> WHAT TO PRODUCE: Up to and including the line with "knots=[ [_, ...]", output the records exactly as they appear.

*** Opening of DATA FOR ANALYSIS ***

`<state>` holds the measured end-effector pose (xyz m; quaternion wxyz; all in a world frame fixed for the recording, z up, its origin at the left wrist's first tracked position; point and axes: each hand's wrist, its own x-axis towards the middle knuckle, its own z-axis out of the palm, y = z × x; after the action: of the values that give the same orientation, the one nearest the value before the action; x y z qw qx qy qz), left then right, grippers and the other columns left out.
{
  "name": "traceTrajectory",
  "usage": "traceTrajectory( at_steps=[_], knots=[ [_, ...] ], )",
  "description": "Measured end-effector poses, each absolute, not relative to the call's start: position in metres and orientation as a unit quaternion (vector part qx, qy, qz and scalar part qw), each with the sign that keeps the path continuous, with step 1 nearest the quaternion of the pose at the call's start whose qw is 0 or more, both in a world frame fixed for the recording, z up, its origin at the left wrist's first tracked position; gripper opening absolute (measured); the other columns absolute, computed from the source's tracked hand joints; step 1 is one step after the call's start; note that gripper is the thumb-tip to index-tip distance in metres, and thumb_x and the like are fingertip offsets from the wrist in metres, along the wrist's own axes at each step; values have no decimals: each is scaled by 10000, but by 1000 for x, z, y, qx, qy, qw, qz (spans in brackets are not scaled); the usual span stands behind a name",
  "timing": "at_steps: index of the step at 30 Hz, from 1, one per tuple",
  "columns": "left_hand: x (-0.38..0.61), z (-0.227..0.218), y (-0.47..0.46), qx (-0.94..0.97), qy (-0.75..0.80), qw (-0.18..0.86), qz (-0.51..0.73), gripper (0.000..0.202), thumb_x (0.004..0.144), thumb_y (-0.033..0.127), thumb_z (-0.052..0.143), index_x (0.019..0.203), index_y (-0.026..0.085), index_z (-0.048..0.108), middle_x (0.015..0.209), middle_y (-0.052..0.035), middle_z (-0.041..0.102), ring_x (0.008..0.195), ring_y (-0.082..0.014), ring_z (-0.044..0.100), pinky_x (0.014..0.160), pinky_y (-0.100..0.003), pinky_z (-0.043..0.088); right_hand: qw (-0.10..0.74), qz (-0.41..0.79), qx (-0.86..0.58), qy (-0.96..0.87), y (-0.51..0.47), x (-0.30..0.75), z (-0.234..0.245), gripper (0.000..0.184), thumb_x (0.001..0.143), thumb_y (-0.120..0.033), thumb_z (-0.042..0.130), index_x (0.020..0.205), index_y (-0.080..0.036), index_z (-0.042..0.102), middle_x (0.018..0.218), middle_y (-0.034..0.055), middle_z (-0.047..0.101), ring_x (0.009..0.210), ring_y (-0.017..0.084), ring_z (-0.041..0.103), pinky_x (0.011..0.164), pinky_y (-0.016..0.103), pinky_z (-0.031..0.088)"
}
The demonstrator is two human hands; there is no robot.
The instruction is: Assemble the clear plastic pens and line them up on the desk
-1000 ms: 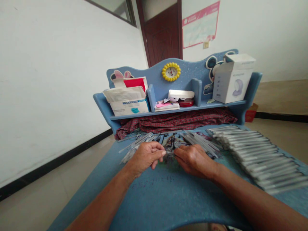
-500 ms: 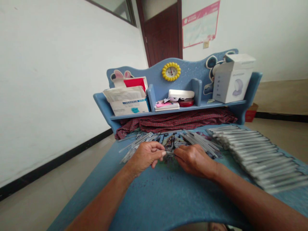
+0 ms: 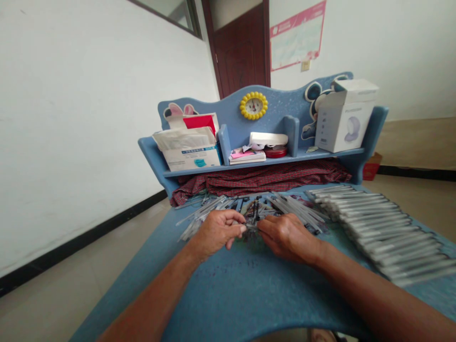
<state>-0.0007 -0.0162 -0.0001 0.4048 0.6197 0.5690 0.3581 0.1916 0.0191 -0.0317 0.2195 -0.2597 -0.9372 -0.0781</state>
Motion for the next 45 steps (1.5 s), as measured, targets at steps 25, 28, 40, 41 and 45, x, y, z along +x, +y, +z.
traceTrajectory(
  at_steps=[25, 28, 40, 41, 45],
  knots=[
    [1, 2, -17, 622, 572, 405, 349, 180, 645, 262, 637, 728, 108, 594, 501, 36, 568, 314, -38, 413, 357, -168, 280, 211, -80, -253, -941, 19, 191, -32, 161, 866, -170, 404, 787, -166, 544, 721, 21, 616, 537, 101, 472, 502, 273, 181],
    [1, 3, -17, 623, 573, 403, 348, 169, 645, 251, 634, 723, 107, 594, 473, 45, 550, 312, -39, 407, 353, -166, 276, 206, -80, -252, -942, 18, 191, -30, 163, 863, -162, 402, 787, -164, 546, 726, 24, 618, 540, 103, 473, 502, 276, 182],
    [-4, -1, -14, 635, 560, 393, 358, 155, 647, 222, 623, 752, 109, 608, 459, 52, 548, 308, -42, 422, 348, -159, 299, 265, 6, -244, -933, 20, 191, -31, 158, 836, -171, 438, 723, -166, 548, 669, 9, 601, 540, 88, 447, 535, 265, 213],
    [-5, -2, -14, 635, 559, 394, 360, 153, 649, 221, 625, 753, 110, 609, 464, 50, 553, 308, -42, 424, 346, -158, 298, 271, 22, -243, -931, 20, 190, -31, 163, 833, -170, 440, 708, -167, 544, 656, 5, 593, 545, 87, 446, 541, 260, 220],
    [-6, -2, -15, 630, 554, 404, 366, 145, 648, 212, 639, 752, 114, 613, 477, 45, 566, 310, -40, 427, 342, -154, 294, 281, 97, -248, -922, 20, 190, -30, 155, 817, -165, 453, 696, -172, 548, 613, -11, 558, 552, 81, 438, 545, 233, 244]
  ],
)
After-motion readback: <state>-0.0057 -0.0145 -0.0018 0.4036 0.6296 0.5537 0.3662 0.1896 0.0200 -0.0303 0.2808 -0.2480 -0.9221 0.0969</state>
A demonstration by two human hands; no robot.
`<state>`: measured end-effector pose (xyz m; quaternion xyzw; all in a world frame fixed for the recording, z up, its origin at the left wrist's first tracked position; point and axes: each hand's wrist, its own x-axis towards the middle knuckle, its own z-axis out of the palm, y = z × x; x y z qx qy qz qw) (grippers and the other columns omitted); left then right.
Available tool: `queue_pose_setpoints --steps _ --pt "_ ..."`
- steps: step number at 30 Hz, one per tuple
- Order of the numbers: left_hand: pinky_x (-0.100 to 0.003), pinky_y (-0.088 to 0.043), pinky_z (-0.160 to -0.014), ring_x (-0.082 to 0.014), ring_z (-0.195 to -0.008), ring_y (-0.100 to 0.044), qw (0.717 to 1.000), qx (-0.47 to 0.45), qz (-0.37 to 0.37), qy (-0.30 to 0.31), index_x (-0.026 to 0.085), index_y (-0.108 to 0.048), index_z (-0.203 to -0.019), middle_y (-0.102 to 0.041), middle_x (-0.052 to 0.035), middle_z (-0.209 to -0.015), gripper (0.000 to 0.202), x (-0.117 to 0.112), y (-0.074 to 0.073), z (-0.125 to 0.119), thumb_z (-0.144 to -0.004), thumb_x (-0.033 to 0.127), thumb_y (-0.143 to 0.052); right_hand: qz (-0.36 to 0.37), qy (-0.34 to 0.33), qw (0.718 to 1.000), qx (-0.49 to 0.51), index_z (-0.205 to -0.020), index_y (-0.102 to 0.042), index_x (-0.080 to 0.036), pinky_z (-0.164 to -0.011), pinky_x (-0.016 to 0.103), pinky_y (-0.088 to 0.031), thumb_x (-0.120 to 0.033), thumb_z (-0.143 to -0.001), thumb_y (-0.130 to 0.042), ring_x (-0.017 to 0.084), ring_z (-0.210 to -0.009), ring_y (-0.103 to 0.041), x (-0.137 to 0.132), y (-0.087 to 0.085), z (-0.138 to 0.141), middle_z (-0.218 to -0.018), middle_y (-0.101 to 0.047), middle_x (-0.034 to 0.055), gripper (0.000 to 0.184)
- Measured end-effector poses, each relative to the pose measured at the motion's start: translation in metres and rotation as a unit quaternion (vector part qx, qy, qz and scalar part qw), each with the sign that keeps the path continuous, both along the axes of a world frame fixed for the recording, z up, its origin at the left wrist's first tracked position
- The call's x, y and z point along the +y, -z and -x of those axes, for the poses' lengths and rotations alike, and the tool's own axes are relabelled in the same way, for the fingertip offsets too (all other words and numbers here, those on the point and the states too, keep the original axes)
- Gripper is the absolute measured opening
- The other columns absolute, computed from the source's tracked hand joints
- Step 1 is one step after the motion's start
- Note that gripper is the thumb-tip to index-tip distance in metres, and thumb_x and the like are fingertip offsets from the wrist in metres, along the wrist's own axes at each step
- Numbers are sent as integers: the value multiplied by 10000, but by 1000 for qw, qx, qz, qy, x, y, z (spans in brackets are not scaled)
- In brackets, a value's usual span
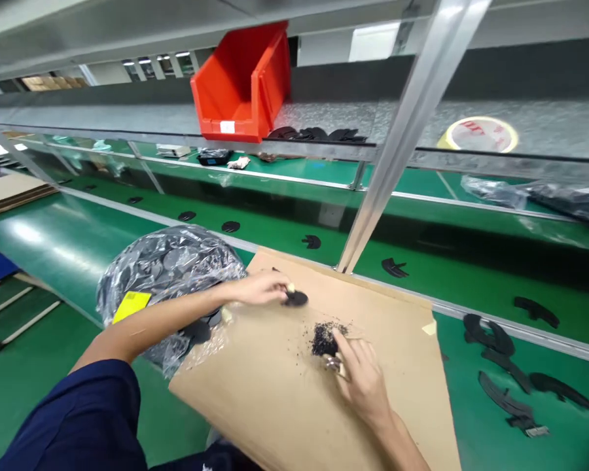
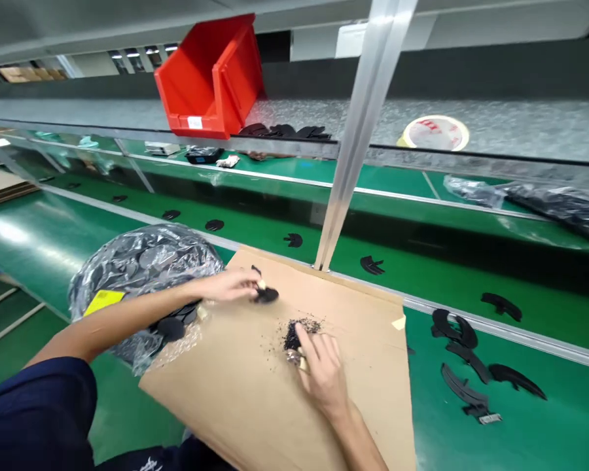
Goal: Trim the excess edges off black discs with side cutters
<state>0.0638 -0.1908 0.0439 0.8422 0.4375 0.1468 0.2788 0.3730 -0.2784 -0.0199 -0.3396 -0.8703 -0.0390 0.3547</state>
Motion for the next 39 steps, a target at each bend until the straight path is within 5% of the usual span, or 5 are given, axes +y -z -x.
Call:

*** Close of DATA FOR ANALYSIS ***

> PROBLEM SOLUTION:
`<state>` holds the measured end-effector pose (xyz m; quaternion wxyz; all in a world frame fixed for the recording, z up, its origin at the left wrist's first tracked position; point and axes: each hand's wrist, its own x-axis towards the middle knuckle, its own z-axis out of the palm, y = z × x; after the action: of the values that give the same orientation, the one nearest the value before the action; x y z qw qx qy qz), left then right, grippers and the other columns left out.
{
  "name": "traceTrajectory",
  "usage": "traceTrajectory( at_steps=[_], knots=[ [_, ...] ], )",

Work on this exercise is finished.